Adabas Cluster 7.1.1 | About Adabas Cluster | Why Should I Set Up a Cluster | High Availability Is Key
 
High Availability Is Key
When talking about the endurance of a system some factors need to be discussed first.
Availability means the reachability of a system or service over a specific period.
Resiliency talks about the high degree of recovery after failure.
In system theory, the term fault tolerance refers to the attribute that enables a system to continue operating. That is, in case of an event of one failure or several failures of some of its components.
Reliability states the habit of having a dependable system.
Redundancy is a system design that duplicates critical components to provide alternatives. For example, in case one component fails.
An application operating on a single machine has a single point of failure. This would lead to poor system reliability. Meaning that with high certainty there will be downtime during recovery. Here, redundancy can play a crucial role in keeping your application running.
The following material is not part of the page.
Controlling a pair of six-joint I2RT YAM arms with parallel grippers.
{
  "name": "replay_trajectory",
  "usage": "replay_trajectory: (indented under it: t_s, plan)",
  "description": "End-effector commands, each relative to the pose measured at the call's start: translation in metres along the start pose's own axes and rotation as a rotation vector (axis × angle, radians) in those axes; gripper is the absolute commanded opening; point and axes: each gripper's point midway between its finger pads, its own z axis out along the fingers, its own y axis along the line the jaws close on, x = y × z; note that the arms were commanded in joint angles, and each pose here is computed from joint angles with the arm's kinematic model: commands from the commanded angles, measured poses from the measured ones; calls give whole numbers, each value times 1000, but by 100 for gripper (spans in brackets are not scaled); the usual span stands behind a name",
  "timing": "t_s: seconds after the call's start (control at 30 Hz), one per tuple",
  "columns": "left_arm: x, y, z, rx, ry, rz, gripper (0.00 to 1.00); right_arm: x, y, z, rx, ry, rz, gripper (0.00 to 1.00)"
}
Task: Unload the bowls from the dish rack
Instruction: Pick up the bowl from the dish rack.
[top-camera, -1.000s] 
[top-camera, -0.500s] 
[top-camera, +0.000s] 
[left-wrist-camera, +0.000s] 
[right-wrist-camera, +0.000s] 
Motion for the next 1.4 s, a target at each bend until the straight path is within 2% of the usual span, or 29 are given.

This will improve your system reliability.
To achieve this, you can run your application on a second system. Here, we are talking about an active-active configuration. It does not need to be receiving traffic. It is also possible that the second system is not currently running (cold system), but your application is already preconfigured on it. This configuration type is called an active-passive configuration.
If the system is detecting a problem there is a different procedure for each type:
*A failure on an active-active system would instantly lead to failover to the second machine.
*A failure on an active-passive system would only failover to the second machine when it is live.
In our case, a cluster consisting of several nodes is an active-active system, because the nodes are running a process synchronously. This system is considered fault-tolerant. Meaning that the loss of a node can be easily compensated for. Not only are clusters more fault-tolerant, but they are quite resilient, by rejoining recovered nodes in the system and thus obtaining the cluster's optimal size.
In the event of failure, a system needs both, resiliency and fault-tolerance, to avoid costs due to system outages. So, these clusters enable higher availability and are known as highly available or fail-over clusters.